There are five steps that will help you build mental toughness and reach any goal:
1 – Write a Mission Statement
Create a mission statement that gets you pumped up. Take the time to consider your "why." If you have a powerful reason why, you can get through anything. Make this reason your mission statement and repeat it to yourself during your training. Any time you catch yourself slacking, questioning your motivation, or feeling like you want to quit, repeat your mission statement.
2 – Have a Positive Mindset
Every day, there's a dialogue going on in your mind. These thoughts are usually a mixture of outside stimuli and your beliefs about yourself. Some will be negative. To develop mental toughness, you must focus on the ones that make you feel better about yourself. You'll be hard-pressed to find a successful person who doesn't practice this. If you even think you can't do something, you simply won't do it.
3 – Use Positive Self-Talk
Be your own coach. Speak to yourself in the second person with statements like, "You're going to give this everything you've got." It can stir up that extra bit of motivation a real coach would provide. It also allows you to control what kind of encouragement your "coach" gives. You may respond better to one kind of advice than another in certain scenarios.
4 – Get in The Zone
"The mind gives up long before the body ever does." Top class athletes respond to stress with a reduction in brainwave activity that's similar to meditation. The average person responds to stress with an increase in brainwave activity that's similar to panic (stress).
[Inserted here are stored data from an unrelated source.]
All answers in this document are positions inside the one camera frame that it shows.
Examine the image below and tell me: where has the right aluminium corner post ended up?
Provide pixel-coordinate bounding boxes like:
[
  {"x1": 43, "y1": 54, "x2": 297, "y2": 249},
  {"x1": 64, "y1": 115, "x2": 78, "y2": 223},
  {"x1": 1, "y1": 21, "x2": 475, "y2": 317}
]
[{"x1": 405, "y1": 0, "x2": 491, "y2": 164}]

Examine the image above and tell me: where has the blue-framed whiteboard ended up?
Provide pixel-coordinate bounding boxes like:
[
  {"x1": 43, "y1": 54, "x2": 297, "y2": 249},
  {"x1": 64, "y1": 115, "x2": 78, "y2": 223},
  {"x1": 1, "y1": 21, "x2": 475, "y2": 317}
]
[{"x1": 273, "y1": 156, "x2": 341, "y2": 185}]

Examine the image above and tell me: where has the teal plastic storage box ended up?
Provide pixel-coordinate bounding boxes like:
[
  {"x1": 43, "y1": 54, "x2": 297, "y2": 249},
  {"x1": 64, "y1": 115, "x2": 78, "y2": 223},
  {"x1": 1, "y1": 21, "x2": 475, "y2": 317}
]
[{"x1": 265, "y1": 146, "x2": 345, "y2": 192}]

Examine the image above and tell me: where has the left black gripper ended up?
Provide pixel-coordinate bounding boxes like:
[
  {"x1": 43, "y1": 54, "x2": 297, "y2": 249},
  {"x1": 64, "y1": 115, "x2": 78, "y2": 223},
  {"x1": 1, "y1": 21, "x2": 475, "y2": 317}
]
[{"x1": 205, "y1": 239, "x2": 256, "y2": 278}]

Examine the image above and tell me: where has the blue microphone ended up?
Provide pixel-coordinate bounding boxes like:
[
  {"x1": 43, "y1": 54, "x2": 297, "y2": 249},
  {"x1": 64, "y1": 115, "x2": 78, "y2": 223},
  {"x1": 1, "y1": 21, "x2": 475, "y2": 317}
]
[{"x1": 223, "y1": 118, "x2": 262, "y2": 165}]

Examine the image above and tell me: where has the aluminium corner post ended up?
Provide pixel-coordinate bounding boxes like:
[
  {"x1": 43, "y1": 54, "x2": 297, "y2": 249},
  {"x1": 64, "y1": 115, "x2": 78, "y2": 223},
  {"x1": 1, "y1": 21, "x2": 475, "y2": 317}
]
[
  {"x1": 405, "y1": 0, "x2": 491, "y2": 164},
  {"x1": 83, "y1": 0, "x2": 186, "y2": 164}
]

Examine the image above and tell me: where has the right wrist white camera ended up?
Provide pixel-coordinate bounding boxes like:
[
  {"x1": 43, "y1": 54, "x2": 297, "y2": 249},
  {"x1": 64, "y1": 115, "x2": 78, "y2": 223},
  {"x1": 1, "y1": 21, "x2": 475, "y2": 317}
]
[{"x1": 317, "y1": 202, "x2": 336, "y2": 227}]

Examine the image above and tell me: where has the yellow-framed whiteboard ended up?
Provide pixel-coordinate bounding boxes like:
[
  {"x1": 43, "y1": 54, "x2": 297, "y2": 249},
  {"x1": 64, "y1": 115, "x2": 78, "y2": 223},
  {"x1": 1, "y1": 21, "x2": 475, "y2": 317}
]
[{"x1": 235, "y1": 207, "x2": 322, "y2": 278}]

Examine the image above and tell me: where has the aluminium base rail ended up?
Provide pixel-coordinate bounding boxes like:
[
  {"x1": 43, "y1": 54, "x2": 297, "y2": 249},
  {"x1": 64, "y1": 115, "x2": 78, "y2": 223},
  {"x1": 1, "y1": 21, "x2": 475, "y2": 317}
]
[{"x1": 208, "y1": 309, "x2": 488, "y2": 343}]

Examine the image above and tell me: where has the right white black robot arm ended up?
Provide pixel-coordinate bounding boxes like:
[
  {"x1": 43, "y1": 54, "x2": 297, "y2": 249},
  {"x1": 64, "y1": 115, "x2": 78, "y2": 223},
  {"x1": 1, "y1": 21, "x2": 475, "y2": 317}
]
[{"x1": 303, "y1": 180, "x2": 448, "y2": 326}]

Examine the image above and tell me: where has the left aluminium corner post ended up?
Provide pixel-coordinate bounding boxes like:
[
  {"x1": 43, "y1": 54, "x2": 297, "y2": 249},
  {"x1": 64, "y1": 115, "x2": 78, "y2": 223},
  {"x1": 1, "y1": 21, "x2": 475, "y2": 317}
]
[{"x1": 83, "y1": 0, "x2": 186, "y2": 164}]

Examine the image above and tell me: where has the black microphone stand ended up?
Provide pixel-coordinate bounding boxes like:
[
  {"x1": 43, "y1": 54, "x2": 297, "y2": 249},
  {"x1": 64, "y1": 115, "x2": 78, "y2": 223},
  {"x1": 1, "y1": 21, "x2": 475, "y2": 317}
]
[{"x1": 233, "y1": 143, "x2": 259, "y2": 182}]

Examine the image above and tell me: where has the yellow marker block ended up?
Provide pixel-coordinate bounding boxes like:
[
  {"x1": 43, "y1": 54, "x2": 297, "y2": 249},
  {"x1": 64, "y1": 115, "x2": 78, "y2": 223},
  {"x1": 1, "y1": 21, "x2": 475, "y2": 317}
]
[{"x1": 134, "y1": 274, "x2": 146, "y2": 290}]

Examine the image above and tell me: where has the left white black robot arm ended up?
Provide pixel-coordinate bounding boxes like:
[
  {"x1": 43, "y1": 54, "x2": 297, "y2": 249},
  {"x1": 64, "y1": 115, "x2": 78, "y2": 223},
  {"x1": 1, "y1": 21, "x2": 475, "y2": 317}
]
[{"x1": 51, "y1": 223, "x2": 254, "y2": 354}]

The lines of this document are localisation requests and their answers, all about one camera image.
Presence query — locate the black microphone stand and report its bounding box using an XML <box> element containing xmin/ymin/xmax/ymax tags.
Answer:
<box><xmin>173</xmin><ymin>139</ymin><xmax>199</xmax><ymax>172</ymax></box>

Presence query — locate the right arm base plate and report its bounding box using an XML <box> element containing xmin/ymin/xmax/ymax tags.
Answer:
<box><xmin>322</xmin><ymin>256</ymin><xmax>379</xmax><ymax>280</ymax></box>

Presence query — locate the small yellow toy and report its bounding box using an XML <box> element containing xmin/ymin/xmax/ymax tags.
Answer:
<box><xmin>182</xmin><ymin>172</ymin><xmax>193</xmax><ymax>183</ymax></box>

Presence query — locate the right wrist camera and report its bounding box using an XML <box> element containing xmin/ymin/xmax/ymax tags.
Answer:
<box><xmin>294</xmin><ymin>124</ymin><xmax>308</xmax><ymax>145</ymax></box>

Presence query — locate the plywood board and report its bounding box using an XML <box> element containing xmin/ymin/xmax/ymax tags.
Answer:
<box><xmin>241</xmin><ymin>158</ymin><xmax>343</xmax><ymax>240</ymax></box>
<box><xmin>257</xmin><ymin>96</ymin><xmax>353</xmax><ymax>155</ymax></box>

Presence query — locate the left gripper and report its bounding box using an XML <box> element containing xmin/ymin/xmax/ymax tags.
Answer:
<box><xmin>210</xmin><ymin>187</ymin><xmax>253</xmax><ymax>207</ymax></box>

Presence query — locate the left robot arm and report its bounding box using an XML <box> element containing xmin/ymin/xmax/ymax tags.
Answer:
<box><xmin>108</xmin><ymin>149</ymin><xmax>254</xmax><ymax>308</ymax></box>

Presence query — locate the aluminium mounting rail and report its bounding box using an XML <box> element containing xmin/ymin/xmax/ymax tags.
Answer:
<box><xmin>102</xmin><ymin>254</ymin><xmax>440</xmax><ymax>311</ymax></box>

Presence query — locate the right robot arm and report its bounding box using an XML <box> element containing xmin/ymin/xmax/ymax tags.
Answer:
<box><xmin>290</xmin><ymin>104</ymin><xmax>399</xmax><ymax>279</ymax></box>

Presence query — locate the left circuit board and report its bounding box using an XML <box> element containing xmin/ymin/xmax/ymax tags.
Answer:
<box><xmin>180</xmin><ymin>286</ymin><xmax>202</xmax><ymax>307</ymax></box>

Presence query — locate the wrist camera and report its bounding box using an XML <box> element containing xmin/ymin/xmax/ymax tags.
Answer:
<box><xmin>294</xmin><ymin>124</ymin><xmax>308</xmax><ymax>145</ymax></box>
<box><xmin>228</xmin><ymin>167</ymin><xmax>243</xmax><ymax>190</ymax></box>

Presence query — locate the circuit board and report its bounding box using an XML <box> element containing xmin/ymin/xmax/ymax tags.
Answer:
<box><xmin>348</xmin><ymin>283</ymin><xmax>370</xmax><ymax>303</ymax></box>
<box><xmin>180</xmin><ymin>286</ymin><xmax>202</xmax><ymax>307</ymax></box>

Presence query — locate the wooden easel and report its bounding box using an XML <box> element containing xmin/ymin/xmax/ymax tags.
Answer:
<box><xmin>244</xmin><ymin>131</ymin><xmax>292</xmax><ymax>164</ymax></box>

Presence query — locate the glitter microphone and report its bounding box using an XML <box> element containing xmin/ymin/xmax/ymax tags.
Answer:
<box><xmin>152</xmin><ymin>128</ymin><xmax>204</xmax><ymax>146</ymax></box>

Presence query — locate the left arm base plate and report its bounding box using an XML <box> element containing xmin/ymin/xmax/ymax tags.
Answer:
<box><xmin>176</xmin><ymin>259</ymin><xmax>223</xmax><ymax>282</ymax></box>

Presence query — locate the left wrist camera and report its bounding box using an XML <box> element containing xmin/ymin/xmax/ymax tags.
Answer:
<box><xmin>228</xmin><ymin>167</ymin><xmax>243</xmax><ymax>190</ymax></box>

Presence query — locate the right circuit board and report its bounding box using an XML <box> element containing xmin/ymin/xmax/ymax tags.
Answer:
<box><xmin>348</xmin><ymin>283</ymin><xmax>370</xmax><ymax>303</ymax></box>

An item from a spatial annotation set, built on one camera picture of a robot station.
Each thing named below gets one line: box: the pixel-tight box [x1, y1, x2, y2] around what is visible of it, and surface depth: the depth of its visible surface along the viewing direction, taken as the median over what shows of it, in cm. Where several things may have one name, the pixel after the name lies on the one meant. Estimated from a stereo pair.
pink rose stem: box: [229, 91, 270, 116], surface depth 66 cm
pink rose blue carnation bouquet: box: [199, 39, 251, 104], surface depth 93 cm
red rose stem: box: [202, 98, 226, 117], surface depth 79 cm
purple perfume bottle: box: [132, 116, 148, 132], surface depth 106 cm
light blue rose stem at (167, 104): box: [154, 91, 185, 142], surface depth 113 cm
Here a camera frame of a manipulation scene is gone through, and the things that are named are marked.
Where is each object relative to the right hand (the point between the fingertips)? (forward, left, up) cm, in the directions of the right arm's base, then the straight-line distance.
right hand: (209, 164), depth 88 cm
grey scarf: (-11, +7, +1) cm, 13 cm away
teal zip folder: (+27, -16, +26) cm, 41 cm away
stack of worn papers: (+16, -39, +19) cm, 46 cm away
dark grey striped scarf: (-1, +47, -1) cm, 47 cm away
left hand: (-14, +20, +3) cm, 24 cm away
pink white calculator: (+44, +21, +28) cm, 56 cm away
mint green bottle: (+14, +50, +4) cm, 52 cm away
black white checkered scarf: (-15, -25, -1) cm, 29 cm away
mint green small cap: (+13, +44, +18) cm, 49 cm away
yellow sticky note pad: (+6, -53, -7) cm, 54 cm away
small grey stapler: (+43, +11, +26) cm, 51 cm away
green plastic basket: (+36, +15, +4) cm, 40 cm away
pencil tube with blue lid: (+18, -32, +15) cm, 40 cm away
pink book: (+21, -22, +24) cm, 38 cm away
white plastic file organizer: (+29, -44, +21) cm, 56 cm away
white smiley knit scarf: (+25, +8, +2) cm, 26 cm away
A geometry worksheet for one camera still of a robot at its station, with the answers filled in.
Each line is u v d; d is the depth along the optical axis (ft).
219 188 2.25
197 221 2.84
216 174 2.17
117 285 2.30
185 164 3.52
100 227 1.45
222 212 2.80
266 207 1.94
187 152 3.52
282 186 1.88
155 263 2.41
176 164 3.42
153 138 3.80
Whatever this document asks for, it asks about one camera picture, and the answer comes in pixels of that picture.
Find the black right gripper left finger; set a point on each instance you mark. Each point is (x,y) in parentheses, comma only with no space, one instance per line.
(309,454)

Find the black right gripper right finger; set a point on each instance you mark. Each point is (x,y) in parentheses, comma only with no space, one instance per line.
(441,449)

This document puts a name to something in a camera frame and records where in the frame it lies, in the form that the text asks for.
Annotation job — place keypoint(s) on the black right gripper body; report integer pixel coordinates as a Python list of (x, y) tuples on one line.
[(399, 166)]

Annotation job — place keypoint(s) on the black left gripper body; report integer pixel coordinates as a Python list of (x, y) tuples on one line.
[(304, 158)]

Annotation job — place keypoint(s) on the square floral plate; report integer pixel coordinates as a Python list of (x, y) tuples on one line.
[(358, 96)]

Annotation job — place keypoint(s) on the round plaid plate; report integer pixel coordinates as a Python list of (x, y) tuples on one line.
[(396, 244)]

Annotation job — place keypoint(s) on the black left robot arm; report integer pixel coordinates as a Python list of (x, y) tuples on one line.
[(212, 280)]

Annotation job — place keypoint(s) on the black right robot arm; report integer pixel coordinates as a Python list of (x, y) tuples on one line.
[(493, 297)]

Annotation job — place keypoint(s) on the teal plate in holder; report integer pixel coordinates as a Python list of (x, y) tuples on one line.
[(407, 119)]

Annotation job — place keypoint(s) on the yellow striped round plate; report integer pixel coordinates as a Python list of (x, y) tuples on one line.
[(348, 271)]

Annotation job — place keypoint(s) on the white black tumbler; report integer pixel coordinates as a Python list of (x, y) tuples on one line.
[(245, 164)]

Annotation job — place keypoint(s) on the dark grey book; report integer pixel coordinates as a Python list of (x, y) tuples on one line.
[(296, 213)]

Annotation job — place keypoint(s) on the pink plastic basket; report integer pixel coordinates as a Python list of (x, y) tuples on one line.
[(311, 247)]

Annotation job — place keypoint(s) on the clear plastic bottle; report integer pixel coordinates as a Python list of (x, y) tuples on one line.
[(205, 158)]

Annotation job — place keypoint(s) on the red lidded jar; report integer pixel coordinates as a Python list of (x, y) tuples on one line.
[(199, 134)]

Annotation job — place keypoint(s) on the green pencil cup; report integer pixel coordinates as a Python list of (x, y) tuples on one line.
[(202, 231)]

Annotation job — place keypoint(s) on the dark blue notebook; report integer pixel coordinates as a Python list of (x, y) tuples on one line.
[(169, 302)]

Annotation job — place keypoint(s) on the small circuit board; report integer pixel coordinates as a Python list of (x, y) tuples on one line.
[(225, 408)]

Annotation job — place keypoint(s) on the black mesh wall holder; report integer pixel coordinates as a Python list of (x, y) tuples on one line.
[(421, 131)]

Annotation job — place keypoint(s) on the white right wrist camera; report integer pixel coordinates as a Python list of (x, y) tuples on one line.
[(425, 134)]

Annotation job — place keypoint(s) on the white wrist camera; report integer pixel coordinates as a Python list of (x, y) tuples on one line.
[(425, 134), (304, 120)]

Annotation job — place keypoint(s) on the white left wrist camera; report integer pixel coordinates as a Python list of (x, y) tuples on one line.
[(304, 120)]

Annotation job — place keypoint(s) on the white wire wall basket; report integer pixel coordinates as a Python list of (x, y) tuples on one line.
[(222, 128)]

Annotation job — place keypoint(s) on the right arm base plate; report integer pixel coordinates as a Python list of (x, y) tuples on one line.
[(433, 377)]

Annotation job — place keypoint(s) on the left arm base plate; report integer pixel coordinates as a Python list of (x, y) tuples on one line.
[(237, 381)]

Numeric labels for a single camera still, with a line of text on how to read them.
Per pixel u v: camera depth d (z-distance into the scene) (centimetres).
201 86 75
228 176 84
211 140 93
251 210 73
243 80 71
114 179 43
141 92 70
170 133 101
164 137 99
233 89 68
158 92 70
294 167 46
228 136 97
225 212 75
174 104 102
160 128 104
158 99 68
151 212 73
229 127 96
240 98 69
This is an example of how getting into the "zone" – the cool-headed state that allows a person to perform optimally even under high-pressure conditions – can make a big difference in performance. Achieving this state and holding on to it despite distractions, pain, and your own instincts to give in for the sake of self-preservation, is the essence of mental toughness. The best athletes train their brains to be as tough as their bodies.
5 – Use Visualization
Before you even step under the bar for a squat or pick up a dumbbell, your set should be mentally done. Imagine the steps you'll take to get into position and the way your body will look performing the movement. Rehearse each rep in your mind. Think about how that'll feel to you. Because it's already been done in your mind, all you have to do is repeat it with your body.